The department of telecommunications (DoT) will ensure a level playing field for all forms of communication, including satellite and terrestrial, so that all sections of the population get access to communication services, a top official said on Tuesday.
The DoT has set up a task force on developing an ecosystem for satellite-based communication services. “We are in the process of examining ways to to enable a better ecosystem for satellite-based communication. DoT is keen to ensure a level-playing field for all forms of communication and technologies in the pursuit of expanding communication services to all sections of population,” telecom secretary K Rajaraman said during India Satcom 2021 summit.
Telecom Regulatory Authority of India chairman PD Vaghela said satellite networks are not competitors of terrestrial networks, but complement them. The regulator has already come out with a consultation paper on licensing framework for establishing satellite earth station gateway.
Through the paper, the regulator wants to deliberate on issues concerning the licensing regime for such services, like to whom should spectrum be assigned and what should be the methodology for the assignment of spectrum for establishing a satellite earth station.
The regulator will also discuss whether there is a need to have a specific licence for establishing a satellite earth station gateway in India to provide satellite-based resources to service licensees.

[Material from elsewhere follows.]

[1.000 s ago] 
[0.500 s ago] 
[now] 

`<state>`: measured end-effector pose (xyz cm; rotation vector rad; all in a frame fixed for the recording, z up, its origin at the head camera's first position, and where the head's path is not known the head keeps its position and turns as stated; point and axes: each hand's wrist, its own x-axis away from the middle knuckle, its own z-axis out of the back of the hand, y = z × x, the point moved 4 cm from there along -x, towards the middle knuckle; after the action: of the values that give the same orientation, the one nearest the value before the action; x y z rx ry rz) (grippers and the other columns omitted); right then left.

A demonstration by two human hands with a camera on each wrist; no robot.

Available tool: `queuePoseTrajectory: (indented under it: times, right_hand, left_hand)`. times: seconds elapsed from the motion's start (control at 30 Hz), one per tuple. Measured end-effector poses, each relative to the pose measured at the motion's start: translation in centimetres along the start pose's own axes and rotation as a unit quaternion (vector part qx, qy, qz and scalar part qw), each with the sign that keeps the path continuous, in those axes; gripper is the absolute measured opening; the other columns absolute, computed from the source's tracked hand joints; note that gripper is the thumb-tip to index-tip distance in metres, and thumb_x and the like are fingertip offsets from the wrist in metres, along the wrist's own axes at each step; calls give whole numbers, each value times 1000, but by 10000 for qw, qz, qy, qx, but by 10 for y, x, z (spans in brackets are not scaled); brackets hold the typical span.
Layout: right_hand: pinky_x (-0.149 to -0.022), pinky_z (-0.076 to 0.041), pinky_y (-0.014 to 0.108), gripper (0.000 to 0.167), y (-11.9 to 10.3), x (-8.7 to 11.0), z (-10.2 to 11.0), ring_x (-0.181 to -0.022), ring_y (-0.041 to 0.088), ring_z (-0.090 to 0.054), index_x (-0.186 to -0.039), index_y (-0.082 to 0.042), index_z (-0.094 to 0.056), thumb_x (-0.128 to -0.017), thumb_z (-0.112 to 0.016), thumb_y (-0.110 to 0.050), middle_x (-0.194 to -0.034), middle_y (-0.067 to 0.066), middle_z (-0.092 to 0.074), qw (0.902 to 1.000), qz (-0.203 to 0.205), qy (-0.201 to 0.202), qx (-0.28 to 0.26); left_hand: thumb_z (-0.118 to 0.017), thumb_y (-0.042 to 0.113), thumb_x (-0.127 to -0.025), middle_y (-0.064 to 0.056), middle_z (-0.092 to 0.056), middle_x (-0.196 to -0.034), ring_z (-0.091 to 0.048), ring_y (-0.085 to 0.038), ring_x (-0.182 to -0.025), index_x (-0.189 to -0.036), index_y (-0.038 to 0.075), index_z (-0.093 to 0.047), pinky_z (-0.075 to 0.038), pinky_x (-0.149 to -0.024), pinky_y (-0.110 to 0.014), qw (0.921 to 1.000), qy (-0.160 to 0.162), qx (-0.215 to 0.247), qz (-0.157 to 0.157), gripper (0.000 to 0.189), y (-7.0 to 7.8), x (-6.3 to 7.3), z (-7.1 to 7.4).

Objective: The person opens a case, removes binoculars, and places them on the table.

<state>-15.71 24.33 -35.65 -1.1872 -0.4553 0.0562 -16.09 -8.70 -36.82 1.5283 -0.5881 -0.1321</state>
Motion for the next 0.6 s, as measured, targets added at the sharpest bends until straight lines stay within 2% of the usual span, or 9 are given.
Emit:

The DoT on September 10 sought Trai recommendations on the issue. The DoT has said the current licensing framework for satellite services has limitations with respect to proposed satellite gateways operations, as there are no provisions regarding usage of gateway by service provider established by a satellite constellation operator.
As per the Broadband India Forum (BIF), with a flurry of government measures on the policy and regulatory fronts in the recent times, Satcom in India is well on its way to establish itself as a cost-effective means to achieve the goals and aspirations of a digital economy.
Satellite internet could be an extremely effective solution for people in rural or remote areas, where providing terrestrial connectivity is a challenge — both in terms of feasibility and cost competitiveness. It is estimated that the cost of providing terrestrial connectivity in rural regions shoots up 10-20 times, making it economically unviable for terrestrial technologies to reach the last 20% of the population.